Economists also say that industries that depend on, as recovery and hotels, was able to travel feel the pinch of the Memorial Day weekend and during the summer revenue.

The increase of which began gas prices rose to steam after political unrest in the Middle East in February. Commodity prices rose amid increased concerns about supply disruptions, especially from Libya, although other manufacturers offered balance deficit. Crude oil prices climbed to their highest level for more than two years last Thursday, more than $110 close.

"Money all were at an incredible speed for the last four months, pouring in was has", Tom Kloza said chief oil analyst at the oil price information service.
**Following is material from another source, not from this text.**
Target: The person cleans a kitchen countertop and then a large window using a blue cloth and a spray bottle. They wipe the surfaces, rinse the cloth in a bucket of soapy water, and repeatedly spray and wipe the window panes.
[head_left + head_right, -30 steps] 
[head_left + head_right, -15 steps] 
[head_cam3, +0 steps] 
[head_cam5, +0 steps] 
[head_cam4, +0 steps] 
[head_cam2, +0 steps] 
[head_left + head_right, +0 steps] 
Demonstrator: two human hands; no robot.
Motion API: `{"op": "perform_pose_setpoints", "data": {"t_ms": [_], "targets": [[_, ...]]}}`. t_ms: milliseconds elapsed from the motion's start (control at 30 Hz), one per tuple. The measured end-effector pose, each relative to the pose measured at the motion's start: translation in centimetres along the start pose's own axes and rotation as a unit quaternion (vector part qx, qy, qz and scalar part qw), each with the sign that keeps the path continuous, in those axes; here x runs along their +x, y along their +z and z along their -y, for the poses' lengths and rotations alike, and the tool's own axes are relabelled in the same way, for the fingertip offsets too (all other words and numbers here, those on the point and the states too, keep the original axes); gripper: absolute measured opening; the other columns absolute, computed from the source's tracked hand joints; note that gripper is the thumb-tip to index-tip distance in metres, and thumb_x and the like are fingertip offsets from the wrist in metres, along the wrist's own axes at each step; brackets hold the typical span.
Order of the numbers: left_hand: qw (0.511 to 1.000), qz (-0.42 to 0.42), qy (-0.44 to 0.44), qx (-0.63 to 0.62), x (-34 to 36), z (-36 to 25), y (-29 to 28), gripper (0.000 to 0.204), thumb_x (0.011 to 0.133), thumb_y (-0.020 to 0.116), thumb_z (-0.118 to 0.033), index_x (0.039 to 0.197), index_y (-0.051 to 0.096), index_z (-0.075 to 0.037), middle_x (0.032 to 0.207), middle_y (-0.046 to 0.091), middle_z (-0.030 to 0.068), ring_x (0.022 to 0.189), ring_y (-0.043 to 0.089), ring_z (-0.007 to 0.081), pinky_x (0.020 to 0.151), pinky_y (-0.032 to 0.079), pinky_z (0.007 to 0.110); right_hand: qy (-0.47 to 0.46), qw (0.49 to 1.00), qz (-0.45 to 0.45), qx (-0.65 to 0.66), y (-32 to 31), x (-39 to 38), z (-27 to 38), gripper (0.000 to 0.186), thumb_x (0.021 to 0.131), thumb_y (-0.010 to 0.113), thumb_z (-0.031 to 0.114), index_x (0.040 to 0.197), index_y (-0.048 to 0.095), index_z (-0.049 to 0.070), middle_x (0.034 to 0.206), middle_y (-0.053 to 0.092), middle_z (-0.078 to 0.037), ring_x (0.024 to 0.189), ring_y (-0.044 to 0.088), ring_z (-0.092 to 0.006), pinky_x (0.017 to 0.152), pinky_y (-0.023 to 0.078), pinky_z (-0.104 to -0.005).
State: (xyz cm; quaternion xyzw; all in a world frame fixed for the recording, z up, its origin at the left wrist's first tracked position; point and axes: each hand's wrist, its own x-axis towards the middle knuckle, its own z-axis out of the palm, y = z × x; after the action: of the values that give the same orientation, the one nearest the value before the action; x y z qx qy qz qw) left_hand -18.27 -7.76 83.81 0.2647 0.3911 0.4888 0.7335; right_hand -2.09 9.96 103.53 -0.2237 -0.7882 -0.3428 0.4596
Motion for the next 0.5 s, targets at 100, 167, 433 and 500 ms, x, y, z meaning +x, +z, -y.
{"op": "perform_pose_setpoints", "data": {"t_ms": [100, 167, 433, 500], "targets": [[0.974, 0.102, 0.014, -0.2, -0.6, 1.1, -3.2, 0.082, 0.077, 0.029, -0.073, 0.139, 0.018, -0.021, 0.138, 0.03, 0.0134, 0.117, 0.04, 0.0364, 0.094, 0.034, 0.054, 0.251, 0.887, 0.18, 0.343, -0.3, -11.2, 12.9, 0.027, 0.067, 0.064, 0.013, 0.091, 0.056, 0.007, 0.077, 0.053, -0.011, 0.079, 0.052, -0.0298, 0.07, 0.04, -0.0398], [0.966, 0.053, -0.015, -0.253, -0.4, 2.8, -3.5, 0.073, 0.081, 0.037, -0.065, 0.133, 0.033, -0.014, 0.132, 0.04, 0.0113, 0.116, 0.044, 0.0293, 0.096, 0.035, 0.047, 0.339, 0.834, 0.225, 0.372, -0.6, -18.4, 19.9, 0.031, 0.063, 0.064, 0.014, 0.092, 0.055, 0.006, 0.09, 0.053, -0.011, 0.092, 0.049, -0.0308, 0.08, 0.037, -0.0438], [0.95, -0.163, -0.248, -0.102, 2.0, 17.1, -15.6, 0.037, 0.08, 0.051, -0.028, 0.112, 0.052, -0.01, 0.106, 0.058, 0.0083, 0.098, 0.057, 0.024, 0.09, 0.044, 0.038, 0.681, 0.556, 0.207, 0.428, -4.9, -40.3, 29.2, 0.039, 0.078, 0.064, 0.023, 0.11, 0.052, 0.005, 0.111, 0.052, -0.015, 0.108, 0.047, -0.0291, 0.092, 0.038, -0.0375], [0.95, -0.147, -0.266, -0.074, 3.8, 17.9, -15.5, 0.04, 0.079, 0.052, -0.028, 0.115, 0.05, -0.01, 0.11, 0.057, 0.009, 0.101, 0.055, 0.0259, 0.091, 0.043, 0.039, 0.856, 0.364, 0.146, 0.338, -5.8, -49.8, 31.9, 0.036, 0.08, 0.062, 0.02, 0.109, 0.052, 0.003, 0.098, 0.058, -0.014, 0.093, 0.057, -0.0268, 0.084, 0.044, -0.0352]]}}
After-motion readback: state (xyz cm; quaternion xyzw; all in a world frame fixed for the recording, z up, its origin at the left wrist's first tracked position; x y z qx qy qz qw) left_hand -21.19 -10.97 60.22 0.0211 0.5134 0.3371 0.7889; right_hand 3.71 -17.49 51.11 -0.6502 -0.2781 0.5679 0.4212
"I think we have reached the turning point," he said the gasoline prices. "The sweet spot was in this year of economic growth without damaging demand probably $3.25 to $3.75"

The rise which has raw material prices been so pronounced, that the Federal Reserve expressed officials on gasoline prices. On Monday, in fact, Janet L. Yellen, the Deputy Chairman of the Board of Governors of the fed, said that rising food prices created for energy and "significant difficulties" for many people and that the fed the effect on inflation was observed.

Economists said they expected that Americans not needed less travel by car, especially on Memorial Day would make for summer vacation, or would consolidate more travels for work with errands.

"People just the elasticity in their budgets do not have," said Robert Sinclair Jr., a spokesman for AAA New York.

However, many Americans are as Jon Wood, 49-year-old mechanic, reluctantly bought that, after the run-up of in gas prices in 2008, a Nissan Skyline for its 80-mile, and return to his job in Greenwich, Connecticut commute

Now, with the price for a gallon of gas at $4.19 on the station, where he works, he is glad that he did.

"I drive something very economical," said Mr wood of his car, a 1993 model, which gives him 30 miles per gallon on the highway. "Normally, it would not be my first choice."